When we look at the Moon, we see a surface pocked with craters, scattered between seas of basalt from ancient lava flows. Since the Moon is not geologically active, it’s easy to imagine that the formation of lunar seas was triggered by large impacts. That’s actually been the dominant theory for some time. Now new research indicates that for at least one of the great seas, Oceanus Procellarum, that isn’t the case.

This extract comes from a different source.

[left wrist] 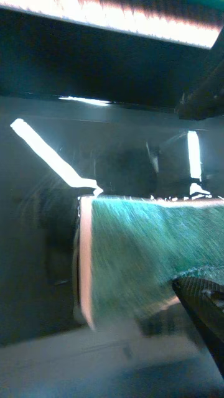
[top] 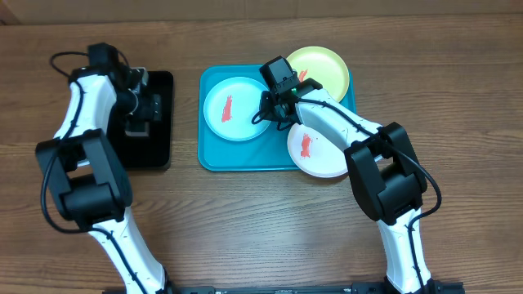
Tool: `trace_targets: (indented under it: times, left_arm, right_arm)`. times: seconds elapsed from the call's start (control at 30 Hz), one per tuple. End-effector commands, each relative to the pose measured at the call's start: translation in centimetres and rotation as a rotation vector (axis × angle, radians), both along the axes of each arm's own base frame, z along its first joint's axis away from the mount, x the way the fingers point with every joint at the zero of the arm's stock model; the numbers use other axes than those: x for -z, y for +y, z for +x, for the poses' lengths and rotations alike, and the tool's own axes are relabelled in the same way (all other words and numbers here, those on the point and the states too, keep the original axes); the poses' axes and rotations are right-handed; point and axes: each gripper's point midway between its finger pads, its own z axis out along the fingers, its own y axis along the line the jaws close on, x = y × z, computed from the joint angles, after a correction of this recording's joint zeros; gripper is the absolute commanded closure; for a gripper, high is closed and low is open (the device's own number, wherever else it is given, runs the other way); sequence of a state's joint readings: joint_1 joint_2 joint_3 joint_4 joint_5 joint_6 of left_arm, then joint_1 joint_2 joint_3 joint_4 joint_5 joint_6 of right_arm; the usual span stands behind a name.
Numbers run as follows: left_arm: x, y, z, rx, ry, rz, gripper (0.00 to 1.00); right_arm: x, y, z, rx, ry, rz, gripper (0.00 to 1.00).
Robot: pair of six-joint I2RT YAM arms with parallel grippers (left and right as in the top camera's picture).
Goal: Clean dirty plates on tray and stack at the side
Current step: 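Close left gripper on the sponge and lift it from the black tray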
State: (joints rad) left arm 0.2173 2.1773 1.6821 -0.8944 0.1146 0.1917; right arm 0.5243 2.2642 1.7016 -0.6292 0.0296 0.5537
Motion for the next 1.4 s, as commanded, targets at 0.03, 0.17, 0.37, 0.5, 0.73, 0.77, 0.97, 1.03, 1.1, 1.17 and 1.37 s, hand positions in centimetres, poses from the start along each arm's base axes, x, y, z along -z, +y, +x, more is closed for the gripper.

The results have been recently published in Nature, and shows that the great sea seems to be the result of geological activity.1 The team looked at data from the Gravity Recovery and Interior Laboratory (GRAIL), which is a pair of satellites that mapped the gravity of the Moon in great detail. When they analyzed the data, the team found rift zones bordering Oceanus Procellarum. These rift zones (seen on the right of the image above) are fairly straight with sharp angles, which is not the type of thing you see with impact zones.
We have observed rift zones on several planets, as well as on Saturn’s moon Enceladus, but finding them on the Moon is rather surprising. The Moon is not massive enough to drive plate tectonic activity on its own, and it isn’t driven by strong tidal effects like some moons of Jupiter and Saturn. So it isn’t clear how such rift zones could have formed on the lunar surface. One idea proposed by the authors is that the Moon’s crust is rather thin, and the under layers of that region were heated by radioactive decay. The Procellarum region is known to have higher concentrations of radioactive elements such as uranium and thorium, and this could have driven rift formation in the past.
Regardless of the cause, it seems clear that the Moon was not simply a Moon battered by ancient impacts. It also had a few geological tricks of its own, and the famous Man in the Moon feature of Oceanus Procellarum is the result of one of them.